» EXERCISE OBJECTIVE
Line by line, output the data that follows exactly as written.

= = = = = = =

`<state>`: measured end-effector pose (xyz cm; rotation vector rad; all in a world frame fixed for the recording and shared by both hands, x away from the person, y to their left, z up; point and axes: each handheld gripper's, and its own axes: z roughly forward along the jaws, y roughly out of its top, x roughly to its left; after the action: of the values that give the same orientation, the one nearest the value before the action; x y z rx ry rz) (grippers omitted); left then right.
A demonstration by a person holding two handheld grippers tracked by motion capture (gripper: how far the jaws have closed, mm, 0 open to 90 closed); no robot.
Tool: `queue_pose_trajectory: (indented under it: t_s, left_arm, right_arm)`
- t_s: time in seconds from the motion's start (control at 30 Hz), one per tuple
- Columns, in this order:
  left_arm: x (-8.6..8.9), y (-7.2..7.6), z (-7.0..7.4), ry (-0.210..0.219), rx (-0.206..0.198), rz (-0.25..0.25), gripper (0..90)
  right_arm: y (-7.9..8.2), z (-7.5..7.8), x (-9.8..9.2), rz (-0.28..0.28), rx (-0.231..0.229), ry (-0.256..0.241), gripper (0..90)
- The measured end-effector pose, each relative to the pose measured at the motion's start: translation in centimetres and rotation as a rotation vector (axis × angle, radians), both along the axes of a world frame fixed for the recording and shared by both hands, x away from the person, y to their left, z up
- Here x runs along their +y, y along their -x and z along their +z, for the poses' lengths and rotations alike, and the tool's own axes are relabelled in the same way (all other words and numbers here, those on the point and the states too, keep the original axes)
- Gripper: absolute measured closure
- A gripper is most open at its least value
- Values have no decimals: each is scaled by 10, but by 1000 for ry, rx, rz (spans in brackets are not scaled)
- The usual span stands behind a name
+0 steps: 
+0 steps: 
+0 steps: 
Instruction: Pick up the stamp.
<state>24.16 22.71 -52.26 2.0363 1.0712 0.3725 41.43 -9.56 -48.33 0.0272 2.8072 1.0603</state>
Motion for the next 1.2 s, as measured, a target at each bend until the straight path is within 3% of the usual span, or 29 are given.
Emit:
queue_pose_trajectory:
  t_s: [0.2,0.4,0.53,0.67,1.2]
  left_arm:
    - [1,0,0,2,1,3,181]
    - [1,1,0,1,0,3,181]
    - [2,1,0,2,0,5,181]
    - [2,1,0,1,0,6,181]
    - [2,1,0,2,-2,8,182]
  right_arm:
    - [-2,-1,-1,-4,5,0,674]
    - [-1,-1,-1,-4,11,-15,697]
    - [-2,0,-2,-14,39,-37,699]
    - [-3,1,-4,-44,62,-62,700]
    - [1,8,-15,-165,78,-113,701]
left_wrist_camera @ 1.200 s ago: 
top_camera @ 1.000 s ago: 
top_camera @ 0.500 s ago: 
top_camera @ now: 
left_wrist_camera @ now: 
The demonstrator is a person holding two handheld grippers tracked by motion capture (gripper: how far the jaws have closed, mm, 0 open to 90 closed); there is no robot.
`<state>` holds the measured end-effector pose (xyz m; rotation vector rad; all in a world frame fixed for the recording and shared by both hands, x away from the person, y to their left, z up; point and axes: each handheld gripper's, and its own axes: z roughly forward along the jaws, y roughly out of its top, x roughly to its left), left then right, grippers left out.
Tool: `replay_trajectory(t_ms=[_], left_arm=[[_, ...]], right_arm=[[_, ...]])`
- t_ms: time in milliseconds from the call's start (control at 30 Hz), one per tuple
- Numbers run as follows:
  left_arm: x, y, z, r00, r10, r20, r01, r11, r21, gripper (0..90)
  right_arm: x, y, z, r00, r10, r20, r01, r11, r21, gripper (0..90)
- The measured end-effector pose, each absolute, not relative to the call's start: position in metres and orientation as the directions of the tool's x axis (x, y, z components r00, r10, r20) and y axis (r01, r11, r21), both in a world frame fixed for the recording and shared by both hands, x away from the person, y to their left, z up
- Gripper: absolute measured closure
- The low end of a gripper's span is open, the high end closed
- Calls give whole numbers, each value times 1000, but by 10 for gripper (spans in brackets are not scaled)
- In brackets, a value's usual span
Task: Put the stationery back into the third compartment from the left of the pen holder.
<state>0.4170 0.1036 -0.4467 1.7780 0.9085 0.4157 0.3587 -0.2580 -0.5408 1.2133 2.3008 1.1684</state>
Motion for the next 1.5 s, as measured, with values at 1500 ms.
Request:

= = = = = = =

» YOUR RESPONSE
`<state>`: measured end-effector pose (xyz cm; rotation vector rad; all in a world frame fixed for the recording and shared by both hands, x away from the person, y to their left, z up; point and axes: each handheld gripper's, and its own axes: z roughly forward along the jaws, y roughly out of its top, x roughly to its left; after the action: of the values that give the same orientation, the one nearest the value before the action; x y z rx ry rz) (grippers omitted); left then right.
A demonstration by a person holding two handheld grippers tracked by motion capture (gripper: how far the jaws have closed, mm, 0 open to 90 closed); no robot.
Tool: `queue_pose_trajectory: (indented under it: t_s, left_arm, right_arm)`
- t_s: time in seconds from the motion's start (control at 30 Hz), one per tuple
- Columns, in this order:
  left_arm: x (-8.6..8.9), y (-7.2..7.6), z (-7.0..7.4), ry (-0.210..0.219), rx (-0.206..0.198), rz (-0.25..0.25), gripper (0..90)
  right_arm: y (-7.9..8.2), z (-7.5..7.8), x (-9.8..9.2), rz (-0.28..0.28), rx (-0.231..0.229), ry (-0.256..0.241), gripper (0..90)
- The measured end-effector pose, each relative to the pose measured at the motion's start: translation in centimetres and rotation as a rotation vector (axis × angle, radians), both along the axes of a world frame fixed for the recording and shared by both hands, x away from the person, y to their left, z up
- Here x runs along their +y, y along their -x and z along their +z, for the poses' lengths and rotations alike, and the tool's own axes are relabelled in the same way (all other words and numbers here, those on the point and the states too, keep the original axes)
- Gripper: absolute measured closure
- A gripper is most open at its least value
- Values have no decimals: each is scaled by 10, but by 1000 for ry, rx, rz (spans in brackets are not scaled)
- The usual span stands behind a name
+0 steps: 
+0 steps: 
+0 steps: 
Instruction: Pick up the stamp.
<state>24.16 22.71 -52.26 2.0363 1.0712 0.3725 41.43 -9.56 -48.33 0.0272 2.8072 1.0603</state>
Motion for the next 1.2 s, as measured, a target at each bend until the straight path is within 3% of the usual span, or 29 are given.
Emit:
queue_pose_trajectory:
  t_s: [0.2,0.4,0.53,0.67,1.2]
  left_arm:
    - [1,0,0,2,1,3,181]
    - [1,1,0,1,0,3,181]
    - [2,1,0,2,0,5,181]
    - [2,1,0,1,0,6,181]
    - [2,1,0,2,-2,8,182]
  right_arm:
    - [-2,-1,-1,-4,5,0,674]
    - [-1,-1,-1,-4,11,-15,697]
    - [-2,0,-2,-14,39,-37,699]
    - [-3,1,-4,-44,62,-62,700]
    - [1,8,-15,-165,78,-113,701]
left_wrist_camera @ 1.200 s ago: 
top_camera @ 1.000 s ago: 
top_camera @ 0.500 s ago: 
top_camera @ now: 
left_wrist_camera @ now: 
The demonstrator is a person holding two handheld grippers tracked by motion capture (gripper: how far the jaws have closed, mm, 0 open to 90 closed); there is no robot.
`<state>` holds the measured end-effector pose (xyz m; rotation vector rad; all in a world frame fixed for the recording and shared by both hands, x away from the person, y to their left, z up; point and axes: each handheld gripper's, and its own axes: z roughly forward along the jaws, y roughly out of its top, x roughly to its left), left then right, grippers left out.
Tool: `replay_trajectory(t_ms=[_], left_arm=[[_, ...]], right_arm=[[_, ...]])`
- t_ms: time in milliseconds from the call's start (control at 30 Hz), one per tuple
- Numbers run as follows:
  left_arm: x, y, z, r00, r10, r20, r01, r11, r21, gripper (0..90)
  right_arm: x, y, z, r00, r10, r20, r01, r11, r21, gripper (0..90)
- The measured end-effector pose, each absolute, not relative to the call's start: position in metres and orientation as the directions of the tool's x axis (x, y, z components r00, r10, r20) and y axis (r01, r11, r21), both in a world frame fixed for the recording and shared by both hands, x away from the person, y to their left, z up
- Gripper: absolute measured closure
- The low end of a gripper's span is open, the high end closed
- Calls give whole numbers, each value times 1000, but by 10 for gripper (spans in brackets are not scaled)
- In brackets, a value's usual span
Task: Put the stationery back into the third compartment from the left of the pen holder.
<state>0.4170 0.1036 -0.4467 1.7780 0.9085 0.4157 0.3587 -0.2580 -0.5408 1.2133 2.3008 1.1684</state>
Motion for the next 1.5 s, as measured, with values at 1500 ms.
Request:

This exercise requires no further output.